Hamiltonians can be calculated for the binding preference data and the experimental control data (bg). The effective Hamiltonian is defined as

$$H_{{\mathrm{eff}}}\left( \sigma \right) = H\left( \sigma \right) - H_{{\mathrm{bg}}}\left( \sigma \right)$$

(4)

where σ is the vector representing the nucleotide sequence that is the target of a RBP. The more negative a Hamiltonian score is, the more favorable is the protein–RNA-binding specificity.

Genome-wide binding site discovery

Binding specificities of genome sequences can be quantified with the Hamiltonian metric defined in the previous section. We obtained genome sequences from NCBI: λ genome (NC_001416.1); P22 genome (NC_002371.2); and the BIV genome (NC_001413.1). With a sliding window of size 20, starting from the first nucleotide to the end of the genome, binding specificities of genome sequences are quantified with Hamiltonian scores. By ranking effective Hamiltonian scores and their p-values for different sequence regions, binding motif sites can be identified with high accuracy (see Fig. 2, Supplementary Fig. 2).

Null models and p-values

To compare and evaluate the binding strength of genome sequences or mutants at a binding motif, we created 100 million random 20-mers sequences to build a null model. These random sequences are generated in such a way to keep the same ACGU proportion as the specific genome of interest. Hamiltonian scores of these random sequences are calculated according to the parameters learned from each specific protein-binding preference data (Supplementary Fig. 1). Based on the Hamiltonian score distribution of such random sequences, p-values for Hamiltonian scores are estimated using the one tail z-test. False discovery rates (FDR) and Q values are estimated from the p-values by utilizing the procedure introduced by Storey⁶⁶.

DI pairs and DCA-scapes

Based on the parameters estimated for the joint probability distribution of RNA sequences, a quantification of how two sites in the RNA are directly coupled can be deduced. We use the DI formulation³¹, which computes the Kullback–Leibler divergence between the joint frequency counts and the joint pairwise distributions obtained from the parameters inferred by DCA. The pairwise couplings landscapes (DCA-scapes) directly illustrate the pairwise couplings information for each nucleotide combination between pairs of positions as an 80 × 80 matrix. This matrix is organized in 20 × 20 matrices with 4 × 4 submatrices including all nucleotide pairs for a given position pair i, j (see Fig. 3). The DCA-scapes and the DI pairs provide a quantitative description of protein–RNA recognition and help us characterize the functional variability of a given interface.

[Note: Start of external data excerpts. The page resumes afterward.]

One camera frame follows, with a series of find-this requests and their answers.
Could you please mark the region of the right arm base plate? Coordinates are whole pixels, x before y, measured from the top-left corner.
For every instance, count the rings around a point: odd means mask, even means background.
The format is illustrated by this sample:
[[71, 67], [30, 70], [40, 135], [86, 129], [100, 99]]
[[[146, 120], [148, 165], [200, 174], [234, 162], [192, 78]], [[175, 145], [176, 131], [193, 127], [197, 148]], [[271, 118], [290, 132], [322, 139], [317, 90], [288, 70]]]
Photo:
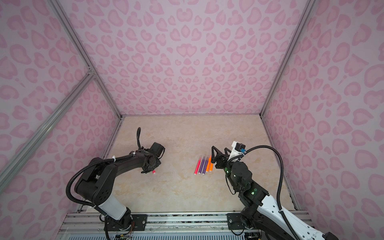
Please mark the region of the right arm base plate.
[[227, 223], [229, 230], [267, 230], [267, 226], [259, 213], [248, 216], [242, 213], [228, 213]]

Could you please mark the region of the purple marker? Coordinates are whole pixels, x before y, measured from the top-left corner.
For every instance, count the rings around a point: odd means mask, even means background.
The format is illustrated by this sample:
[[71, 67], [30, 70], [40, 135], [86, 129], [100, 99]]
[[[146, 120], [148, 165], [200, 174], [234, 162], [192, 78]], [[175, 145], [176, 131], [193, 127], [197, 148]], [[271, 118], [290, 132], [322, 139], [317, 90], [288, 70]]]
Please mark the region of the purple marker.
[[203, 167], [205, 165], [205, 158], [206, 158], [206, 156], [203, 156], [202, 159], [201, 159], [199, 170], [198, 170], [198, 174], [201, 174], [203, 172]]
[[202, 175], [204, 175], [206, 173], [208, 163], [209, 163], [209, 157], [205, 157], [203, 168], [202, 168]]

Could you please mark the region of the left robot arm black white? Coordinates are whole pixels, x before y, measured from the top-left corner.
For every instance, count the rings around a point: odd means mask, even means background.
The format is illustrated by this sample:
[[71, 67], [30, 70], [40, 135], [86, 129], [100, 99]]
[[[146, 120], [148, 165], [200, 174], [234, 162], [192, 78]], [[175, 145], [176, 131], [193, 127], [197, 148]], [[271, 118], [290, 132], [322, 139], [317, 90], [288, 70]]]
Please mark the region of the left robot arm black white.
[[105, 217], [105, 231], [132, 230], [131, 210], [113, 195], [116, 177], [134, 169], [143, 174], [154, 171], [161, 164], [165, 148], [153, 143], [149, 149], [139, 146], [126, 156], [110, 159], [94, 158], [68, 182], [66, 195], [72, 202], [96, 209]]

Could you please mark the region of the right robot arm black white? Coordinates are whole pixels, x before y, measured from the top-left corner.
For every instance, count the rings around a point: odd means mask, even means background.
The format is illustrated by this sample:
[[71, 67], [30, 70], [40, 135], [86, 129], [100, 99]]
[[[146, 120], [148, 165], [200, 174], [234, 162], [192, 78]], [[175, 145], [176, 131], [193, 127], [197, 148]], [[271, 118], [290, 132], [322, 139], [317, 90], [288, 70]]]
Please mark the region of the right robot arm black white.
[[[242, 158], [254, 150], [268, 149], [274, 152], [280, 163], [280, 176], [276, 196], [253, 180], [253, 174]], [[260, 145], [246, 149], [244, 144], [234, 142], [232, 150], [221, 152], [212, 147], [212, 164], [224, 170], [226, 183], [232, 195], [237, 195], [244, 205], [240, 221], [245, 229], [258, 229], [266, 238], [276, 240], [335, 240], [331, 232], [322, 233], [306, 224], [282, 206], [281, 190], [284, 180], [284, 163], [273, 147]]]

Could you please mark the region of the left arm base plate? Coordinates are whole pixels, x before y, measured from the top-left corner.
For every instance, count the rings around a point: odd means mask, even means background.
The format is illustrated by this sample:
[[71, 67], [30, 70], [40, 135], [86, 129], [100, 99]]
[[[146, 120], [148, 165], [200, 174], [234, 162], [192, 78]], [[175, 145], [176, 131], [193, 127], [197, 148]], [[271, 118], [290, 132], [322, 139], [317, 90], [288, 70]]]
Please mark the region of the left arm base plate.
[[144, 231], [146, 228], [148, 215], [145, 214], [125, 214], [120, 220], [115, 220], [109, 216], [106, 218], [105, 231]]

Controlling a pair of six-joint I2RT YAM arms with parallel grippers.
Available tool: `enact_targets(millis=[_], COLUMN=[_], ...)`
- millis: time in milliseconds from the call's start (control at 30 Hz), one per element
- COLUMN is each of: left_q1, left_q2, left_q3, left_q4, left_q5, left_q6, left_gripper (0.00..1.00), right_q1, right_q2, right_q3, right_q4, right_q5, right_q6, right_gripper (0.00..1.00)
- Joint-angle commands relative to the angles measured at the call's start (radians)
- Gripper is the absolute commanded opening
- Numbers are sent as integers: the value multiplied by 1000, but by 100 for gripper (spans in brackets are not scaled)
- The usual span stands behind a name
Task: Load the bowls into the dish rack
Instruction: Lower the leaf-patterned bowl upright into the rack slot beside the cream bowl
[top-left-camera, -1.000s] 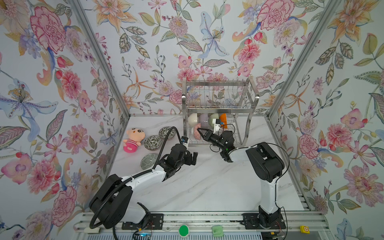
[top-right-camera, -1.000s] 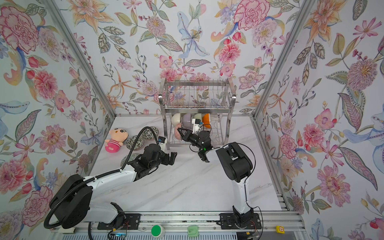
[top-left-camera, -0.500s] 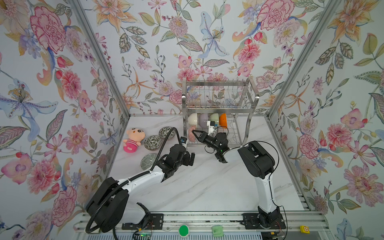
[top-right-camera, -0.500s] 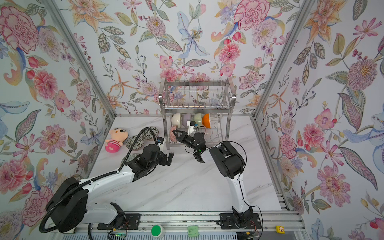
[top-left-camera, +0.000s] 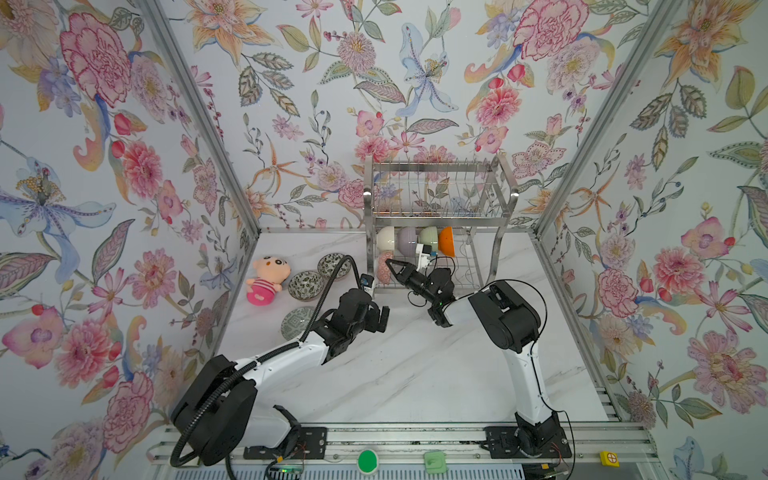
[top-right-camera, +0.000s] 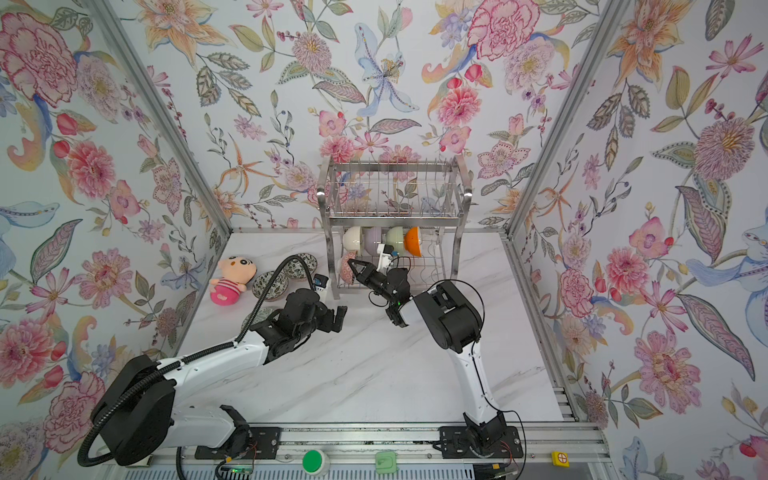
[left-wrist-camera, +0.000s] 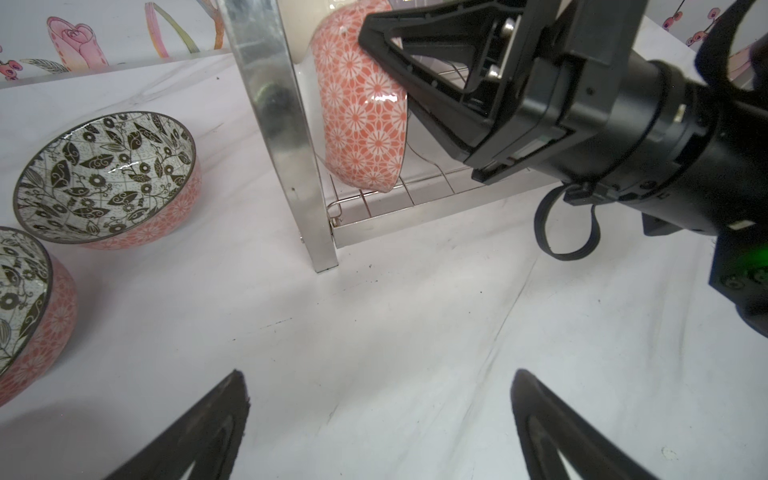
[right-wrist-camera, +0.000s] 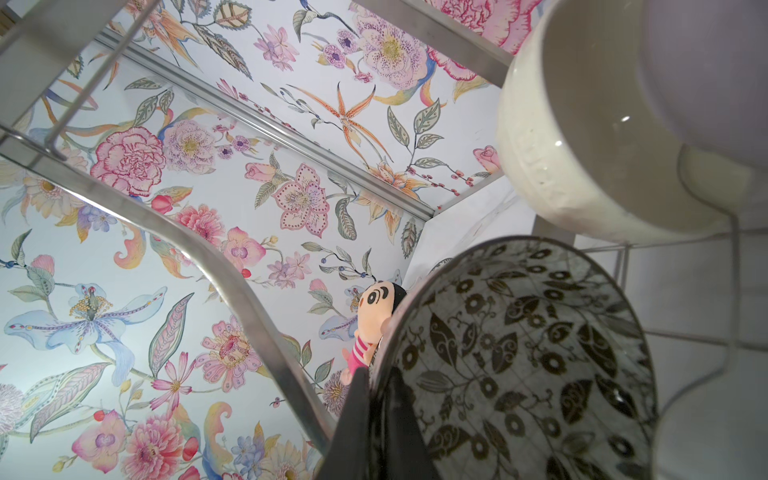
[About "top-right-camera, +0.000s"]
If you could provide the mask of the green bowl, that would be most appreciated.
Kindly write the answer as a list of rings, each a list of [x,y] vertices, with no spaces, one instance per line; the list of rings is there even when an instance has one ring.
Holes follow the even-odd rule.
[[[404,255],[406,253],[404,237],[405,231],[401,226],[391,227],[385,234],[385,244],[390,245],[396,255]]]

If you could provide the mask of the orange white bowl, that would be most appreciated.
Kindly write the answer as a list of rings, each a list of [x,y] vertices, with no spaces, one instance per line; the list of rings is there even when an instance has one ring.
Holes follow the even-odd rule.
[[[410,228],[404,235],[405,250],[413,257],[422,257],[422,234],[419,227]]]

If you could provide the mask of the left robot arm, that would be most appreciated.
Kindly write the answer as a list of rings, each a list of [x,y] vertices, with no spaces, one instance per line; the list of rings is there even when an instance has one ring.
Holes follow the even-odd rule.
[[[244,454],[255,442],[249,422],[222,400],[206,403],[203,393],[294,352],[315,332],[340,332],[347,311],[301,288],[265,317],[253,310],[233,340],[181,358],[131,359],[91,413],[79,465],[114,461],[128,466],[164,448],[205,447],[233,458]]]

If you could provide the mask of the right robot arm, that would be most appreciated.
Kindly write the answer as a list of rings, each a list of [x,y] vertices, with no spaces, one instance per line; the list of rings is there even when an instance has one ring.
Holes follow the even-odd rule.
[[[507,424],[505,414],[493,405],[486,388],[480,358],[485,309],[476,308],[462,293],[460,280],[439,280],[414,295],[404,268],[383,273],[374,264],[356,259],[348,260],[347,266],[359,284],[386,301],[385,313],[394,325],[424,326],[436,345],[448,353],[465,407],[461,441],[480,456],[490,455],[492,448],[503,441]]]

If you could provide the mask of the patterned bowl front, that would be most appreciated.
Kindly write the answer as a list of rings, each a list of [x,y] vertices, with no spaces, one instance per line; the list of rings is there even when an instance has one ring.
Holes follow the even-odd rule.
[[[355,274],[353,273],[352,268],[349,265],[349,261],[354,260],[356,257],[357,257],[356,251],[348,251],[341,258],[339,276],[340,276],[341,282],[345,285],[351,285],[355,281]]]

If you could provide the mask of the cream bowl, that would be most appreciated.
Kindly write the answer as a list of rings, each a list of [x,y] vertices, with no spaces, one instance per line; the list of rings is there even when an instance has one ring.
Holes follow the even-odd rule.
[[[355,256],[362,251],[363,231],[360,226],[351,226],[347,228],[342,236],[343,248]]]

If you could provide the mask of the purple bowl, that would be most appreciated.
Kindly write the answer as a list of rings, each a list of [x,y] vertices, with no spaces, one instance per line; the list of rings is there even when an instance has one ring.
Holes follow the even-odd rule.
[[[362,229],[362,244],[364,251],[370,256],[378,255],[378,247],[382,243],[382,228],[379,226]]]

Mutational effects and Hamiltonian search optimization

In order to evaluate or design alternative-binding specificities of protein recognition, we generate a list of sequences, which cover possible mutations: single mutants (Fig. 3) to multiple mutations (Supplementary Figs. 4, 5) with respect to the native recognition RNA motifs. We then quantify these mutants using Hamiltonian scores and search for sequences that convey a desired property (low values for favorable binding and high values for disruptive effects). The candidates then are validated experimentally to test the accuracy of the model. This procedure has low computational complexity and can be used to screen a large number of mutants in silico.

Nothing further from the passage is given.